Al Bowardi said: “The late Sheikh Zayed was not satisfied with merely reviving this sustainable tradition, so he initiated an institutional programme for releasing falcons 30 years ago — not only returning wild falcons to their remote habitats in Kazakhstan, China, Russia and other migration and breeding areas, but also rehabilitating them to adapt to the wilderness. In addition to conducting scientific studies and research to identify their biological characteristics, habitats, and migration paths.

“In addition to the continuation of Sheikh Zayed Falcon Release Programme, the initiatives of His Highness Sheikh Mohamed bin Zayed Al Nahyan, President of the UAE, continue to protect wildlife and help preserve the natural balance of the planet.

“Examples of such initiatives include reducing the effects of electrocution on falcons and other birds of prey in Mongolia, reducing the risk of electrocution on 27,000 electricity poles, which helped save an estimated 18,000 birds of prey annually, of which approximately 4,000 are Saker falcons.

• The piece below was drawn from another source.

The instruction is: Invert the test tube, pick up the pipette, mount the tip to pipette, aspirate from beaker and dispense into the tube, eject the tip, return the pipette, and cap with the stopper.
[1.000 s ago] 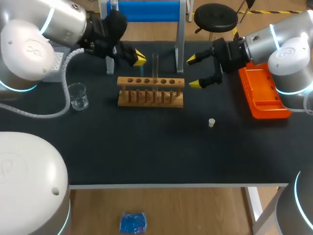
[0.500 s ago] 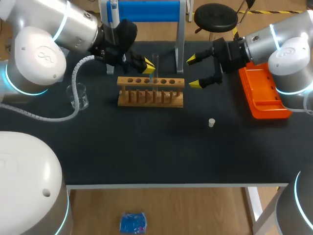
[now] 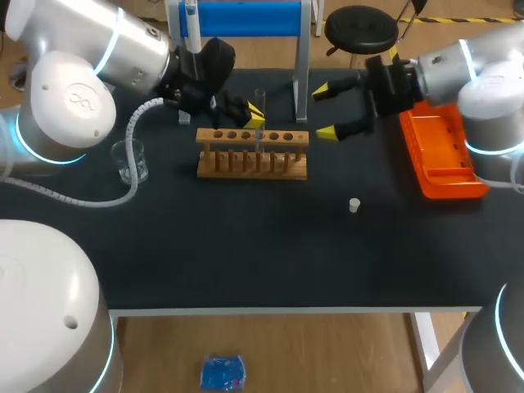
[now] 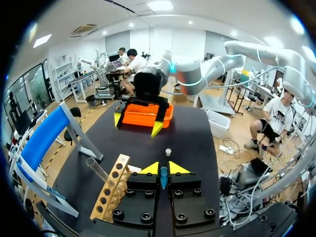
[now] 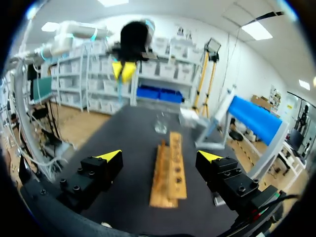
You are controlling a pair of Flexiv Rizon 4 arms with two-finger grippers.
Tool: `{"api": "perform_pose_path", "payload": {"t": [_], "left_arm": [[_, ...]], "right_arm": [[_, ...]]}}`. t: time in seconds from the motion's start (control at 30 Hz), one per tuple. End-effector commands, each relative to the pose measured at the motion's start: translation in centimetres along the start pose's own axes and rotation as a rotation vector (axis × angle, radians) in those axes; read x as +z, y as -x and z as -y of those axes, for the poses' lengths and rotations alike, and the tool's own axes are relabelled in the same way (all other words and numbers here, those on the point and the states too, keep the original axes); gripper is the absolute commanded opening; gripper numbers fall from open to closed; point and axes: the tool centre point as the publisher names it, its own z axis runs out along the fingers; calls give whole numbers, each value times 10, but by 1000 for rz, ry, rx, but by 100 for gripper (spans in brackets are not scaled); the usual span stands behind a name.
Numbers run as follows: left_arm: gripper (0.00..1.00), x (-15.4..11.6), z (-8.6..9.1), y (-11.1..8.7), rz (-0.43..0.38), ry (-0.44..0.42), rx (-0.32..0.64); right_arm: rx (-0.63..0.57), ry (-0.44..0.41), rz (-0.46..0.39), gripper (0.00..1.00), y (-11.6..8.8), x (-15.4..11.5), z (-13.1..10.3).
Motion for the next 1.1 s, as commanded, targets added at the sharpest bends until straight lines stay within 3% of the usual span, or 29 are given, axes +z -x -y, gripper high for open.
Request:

Five thousand artificial nests were also created in Mongolia, estimated to contribute to the production of 25,000 Saker falcon chicks within 15 years, which will boost their numbers in the wild. A joint project is also being implemented in Bulgaria with the Green Balkans organisation to help Saker Falcons reproduce in artificial nests that constitute launch pads for the falcons into their natural habitats, with the aim of restoring their deteriorating population in the southern Balkans.

“In the same context, the Mohamed Bin Zayed Raptor Conservation Fund is cooperating with the Peregrine Fund in the United States to assess the effects of climate change on Arctic birds of prey, including the estimation of survival rates and protection priorities for the Peregrine falcon in North America. We also continue to work with other partners around the world to develop new projects to achieve comprehensive strategic outcomes and develop local capabilities in raptor research and conservation methods.”


He recommended the successful partnership that helped in the success of the Sheikh Zayed Falcon Release Programme and expressed his gratitude to the Kazakh authorities for their contribution and efforts in facilitating the joint team’s work to implement the programme. The efforts aim to enhance Abu Dhabi’s efforts to preserve vulnerable falcon species, and support the principles of environmental sustainability, protection of biodiversity and preservation of wild species.


Veterinary examinations

All falcons of the Sheikh Zayed Falcon Release Programme have undergone a comprehensive set of veterinary examinations and intensive training. In addition to the usual identification rings, all falcons were implanted with electronic chips, and a representative sample of 10 falcons (five falcons of each type) were equipped with tracking devices connected to satellites with batteries powered by solar energy. The measures enable the monitoring of survival rates, dispersal and migration paths, and collection of scientific data used to improve methods of rehabilitation, training, release and the selection of suitable sites for falcons every year.